In the church of cinema, Noe is a raving new-age prophet; shunned by most, perhaps blindly adored by some, but then who knows how much comparison-shopping they’ve carried out? His last film Irreversible remains notorious for its brutal extended rape sequence, although I also recall its final love scene as being surprisingly tender. The movie was structured in reverse chronological order (like Ozon’s 5 X 2…any more of this and it’ll be old hat) and Enter the Void sets out to raise the conceptual stakes in a couple of ways. It’s told mostly from its main character’s subjective perspective – we view everything in the movie through his eyes or else from a point behind his head, clearly seeing his face only when he looks into the mirror. Oh, and for most of the time, he’s already dead, so we’re actually tracking his spirit, or his continuing essence, or however you’d put it.

The character is a young American drug dealer living in Tokyo, living with his stripper sister; he’s shot early on during a police raid, and the movie then tracks the event’s present-day aftermath while also flashing back to illustrate their tragic upbringing. It’s a very Oedipal creation: Noe recreates a primal scene of the kid walking in on his parents, the relationship between the siblings has incestuous undertones, and there’s a recurring image of sucking on the breast. Virtually all the characters are sad spectacles of one kind or another, adding to an overwhelming feeling of trauma and turmoil. It doesn’t feel like anything you’ve ever seen before – the camera swoops into abstraction and murkiness before clawing onto something recognizable, then gets pulled away again, at times effectively suggesting a tortured, disembodied consciousness perpetually fighting its way out of the darkness.

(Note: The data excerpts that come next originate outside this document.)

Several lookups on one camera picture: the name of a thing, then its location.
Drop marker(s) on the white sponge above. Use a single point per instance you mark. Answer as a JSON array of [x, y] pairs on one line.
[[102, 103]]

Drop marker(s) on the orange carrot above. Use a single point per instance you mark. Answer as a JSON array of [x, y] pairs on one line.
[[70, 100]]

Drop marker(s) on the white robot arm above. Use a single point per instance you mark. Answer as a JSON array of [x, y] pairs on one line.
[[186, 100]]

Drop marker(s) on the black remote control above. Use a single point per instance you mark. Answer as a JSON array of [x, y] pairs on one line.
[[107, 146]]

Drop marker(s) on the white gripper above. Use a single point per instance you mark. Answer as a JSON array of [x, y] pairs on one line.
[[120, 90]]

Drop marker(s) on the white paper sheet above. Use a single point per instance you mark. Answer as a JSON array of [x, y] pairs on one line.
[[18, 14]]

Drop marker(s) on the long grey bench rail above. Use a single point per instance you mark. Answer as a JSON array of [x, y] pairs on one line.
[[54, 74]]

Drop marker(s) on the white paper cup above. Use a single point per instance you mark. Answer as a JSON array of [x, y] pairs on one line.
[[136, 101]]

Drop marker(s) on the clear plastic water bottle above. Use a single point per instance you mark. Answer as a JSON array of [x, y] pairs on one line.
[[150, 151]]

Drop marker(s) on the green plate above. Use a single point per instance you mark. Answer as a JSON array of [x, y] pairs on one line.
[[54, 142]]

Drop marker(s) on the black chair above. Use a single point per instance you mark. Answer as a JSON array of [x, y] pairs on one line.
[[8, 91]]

At times it’s most engrossing, but you’ve mostly got the idea after an hour or so, and then it goes on for ninety minutes more, becoming increasingly familiar and repetitive in its rhythms. I’ve seen it compared to 2001: A Space Odyssey – one of Noe’s characters refers to death as “the ultimate trip,” the same phrase used to advertise Kubrick’s film in one of its re-releases – but Noe’s merry digital splattering doesn’t feel remotely like Kubrick. On the other hand, Enter the Void is indeed probably best enjoyed as sensual abstraction: the narration is just familiar sleaze (its complete lack of distinction is actually rather surprising), and the metaphysics make no more sense than a viewer might choose to find in them.

Honeymoons (Goran Paskaljevic)

This movie left me almost more heated up than I could bear. Ironically titled to say the least, it has two separate but complementary stories of young couples – one Albanian, the other Serbian – seeking to enter Europe, their progress stalled in each case by suspicion and paranoia. Their home cultures basically resemble raucous, grating hellholes: the older men are sad and broken, the younger ones are vicious bigots; women barely have any meaningful role at all. Any moderate thought, or such sissiness as preferring beer to the more proletarian drink “raki,” is likely to get you beaten up; another race war seems barely held at bay. The nouveau riche, from the little we see of them, bleed complacency. Those who try to improve their lives by getting out only break the hearts of those left behind, and then in the eyes of the European gatekeepers, Albanians and Serbians form a barely differentiated threatening rabble, undeserving of even minor niceties.

The program book says this is the first Albanian-Serbian co-production in cinema history and says it “reconciles the two nations by pointing out their similarities rather than their differences,” but it struck me less as reconciliation than a mutual scorching. Maybe it’s that I’m just not temperamentally suited to the cultures depicted here, but I could barely take it – I basically had nothing left with which to make an aesthetic assessment. I guess this makes the movie a success, but I would probably have been happier to watch a relative failure. I mean of course a nice Ozon-type failure, not a Solondz-level crap-out.